Easy configuration of collaborative robots
In the Industry 4.0 factories of the future, we will meet robots that are collaborating with humans to solve a range of different manufacturing tasks. The vision is that by combining the power, precision and stamina of a robot, with the creativity, flexibility, and cognitive abilities of a human, it becomes possible to solve applications, which cannot be solved with traditional technologies.
Much research has been done in this area and a number of robots enabling human-robot collaboration are today commercially available.
In this talk, I will give a general overview of the state-of-art of collaborative robots.
In particular, I will focus on Human-Robot Interfaces, which makes it possible for non-robot experts to instruct and operate the robots.
Here, I will present a framework we have developed at Aalborg University for easy configuration of robots to new tasks. The framework applies a modular approach, which enables an operator to configure the robot hardware and to instruct the robot to match the specific manufacturing needs by combining and instantiating a number of predetermined hardware and control (or skill) modules. The configuration tasks are supported by a number of technologies (e.g. mobile devices, kinesthetic teaching, projection mapping).
A range of different users in different industries has tested the framework. The tests indicate that the framework really enables non-robot experts to instruct robots, paving the way for further application of collaborative robots in manufacturing industries.
MANTIS project: Cyber Physical System based Proactive Collaborative Maintenance
MANTIS’ proactive service maintenance platform and its associated architecture draw inspiration from the Cyber Physical System approach.
Physical systems (e.g. industrial machines, vehicles, renewable energy
assets) and the environment they operate in are monitored continuously by a broad and diverse range of intelligent sensors, resulting in massive amounts of data that characterise the usage history, operational condition, location, movement and other physical properties of those systems. These systems form part of a larger network of heterogeneous and collaborative systems (e.g. vehicle fleets or photovoltaic and windmill parks) connected via robust communication mechanisms able to operate in challenging environments.
Sophisticated distributed sensing and decision making functions are performed at different levels in a collaborative way ranging from (i) local nodes that pre-process raw sensor data and extract relevant information before transmitting it, thereby reducing bandwidth requirements of communication, (ii) over intermediate nodes that offer asset-specific analytics to locally optimise performance and maintenance, (iii) to cloud-based platforms that integrate information from ERP, CRM and CMMS systems and execute distributed processing and analytics algorithms for global decision making.
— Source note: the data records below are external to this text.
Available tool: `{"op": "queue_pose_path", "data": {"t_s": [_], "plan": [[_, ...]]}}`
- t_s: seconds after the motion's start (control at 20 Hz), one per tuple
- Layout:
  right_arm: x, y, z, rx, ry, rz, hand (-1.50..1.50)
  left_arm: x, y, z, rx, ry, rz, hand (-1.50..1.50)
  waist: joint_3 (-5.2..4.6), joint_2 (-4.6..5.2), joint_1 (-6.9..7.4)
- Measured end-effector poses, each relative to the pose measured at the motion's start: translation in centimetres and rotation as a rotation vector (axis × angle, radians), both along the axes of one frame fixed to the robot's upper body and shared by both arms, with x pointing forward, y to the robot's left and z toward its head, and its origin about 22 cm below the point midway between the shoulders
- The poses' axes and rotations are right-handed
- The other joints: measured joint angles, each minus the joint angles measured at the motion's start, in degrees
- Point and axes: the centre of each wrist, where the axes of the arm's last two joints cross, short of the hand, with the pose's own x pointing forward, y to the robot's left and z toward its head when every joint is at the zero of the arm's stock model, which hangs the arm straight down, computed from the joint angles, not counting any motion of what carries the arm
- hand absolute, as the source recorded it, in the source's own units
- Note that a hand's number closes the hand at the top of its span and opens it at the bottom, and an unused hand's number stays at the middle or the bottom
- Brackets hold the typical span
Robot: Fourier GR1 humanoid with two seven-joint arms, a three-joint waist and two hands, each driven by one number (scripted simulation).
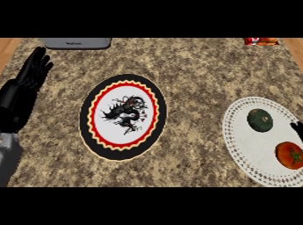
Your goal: Pick the tomato from the placemat and place it in the plate
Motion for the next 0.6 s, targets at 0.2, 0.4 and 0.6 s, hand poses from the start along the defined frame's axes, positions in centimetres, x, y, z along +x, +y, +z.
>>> {"op": "queue_pose_path", "data": {"t_s": [0.2, 0.4, 0.6], "plan": [[1.0, -0.3, -1.3, -0.052, 0.041, -0.052, -1.5, -0.1, 0.2, 0.4, 0.002, -0.005, -0.003, 0.0, 0.02, -0.01, 0.01], [1.8, -1.1, -1.9, -0.079, 0.078, -0.087, -1.5, 0.0, -0.5, 0.1, 0.0, -0.004, -0.001, 0.0, 0.03, -0.01, -0.11], [2.3, -1.4, -2.9, -0.072, 0.103, -0.102, -1.5, 0.0, -0.6, 1.0, 0.001, -0.002, -0.001, 0.0, 0.04, -0.04, -0.12]]}}
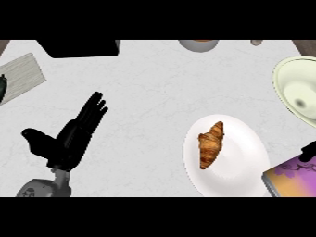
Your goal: Pick the can from the plate and place it in the bowl
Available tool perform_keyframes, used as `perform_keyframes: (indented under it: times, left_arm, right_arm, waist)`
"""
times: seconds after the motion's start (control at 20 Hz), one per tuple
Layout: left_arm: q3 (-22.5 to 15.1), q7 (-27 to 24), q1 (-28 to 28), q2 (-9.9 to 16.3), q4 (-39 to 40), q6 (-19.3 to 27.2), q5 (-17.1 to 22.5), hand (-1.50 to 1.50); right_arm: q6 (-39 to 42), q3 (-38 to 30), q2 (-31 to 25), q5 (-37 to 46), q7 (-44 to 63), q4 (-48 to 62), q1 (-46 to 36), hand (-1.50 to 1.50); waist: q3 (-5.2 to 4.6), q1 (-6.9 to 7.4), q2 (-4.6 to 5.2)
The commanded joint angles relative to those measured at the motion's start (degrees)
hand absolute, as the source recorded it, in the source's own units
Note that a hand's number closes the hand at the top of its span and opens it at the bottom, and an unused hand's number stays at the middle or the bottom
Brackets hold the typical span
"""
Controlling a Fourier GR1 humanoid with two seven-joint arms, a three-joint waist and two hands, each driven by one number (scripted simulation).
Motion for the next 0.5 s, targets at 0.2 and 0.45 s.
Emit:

In this talk, I will describe the last updates from the project with a broad perspective, covering the data lyfe-cicle from the sensors that monitor the machine or equipment wear to the visualization of the intelligent conclusions obtained in the MANTIS-related intelligent and cloud-based platform.
Challenges and solutions for Internet of things in the industry
Industry 4.0 increasingly demands solutions for traditional embedded systems connected to digital platforms on the Internet. In this context, the Internet of Things poses a series of challenges in several areas: communications, encryption, low-cost hardware among other technological challenges like Big Data. The application of Big Data Analytics allows us to develop efficient, large-scale and heterogeneous attack detection systems for complex cyber-physical environments, such as smart factories.
This talk will give an overview of applications, the state of the art and the state of the practice in the Industrial Internet of Things era. It will also present some new techniques, tools and use-cases that leverage Big Data Analytics to efficiently detect large-scale and heterogeneous attacks in complex cyber-physical environments (smart factories), tackling the heterogeneity of the data created in modern plants or the time constraints of manufacturing plants.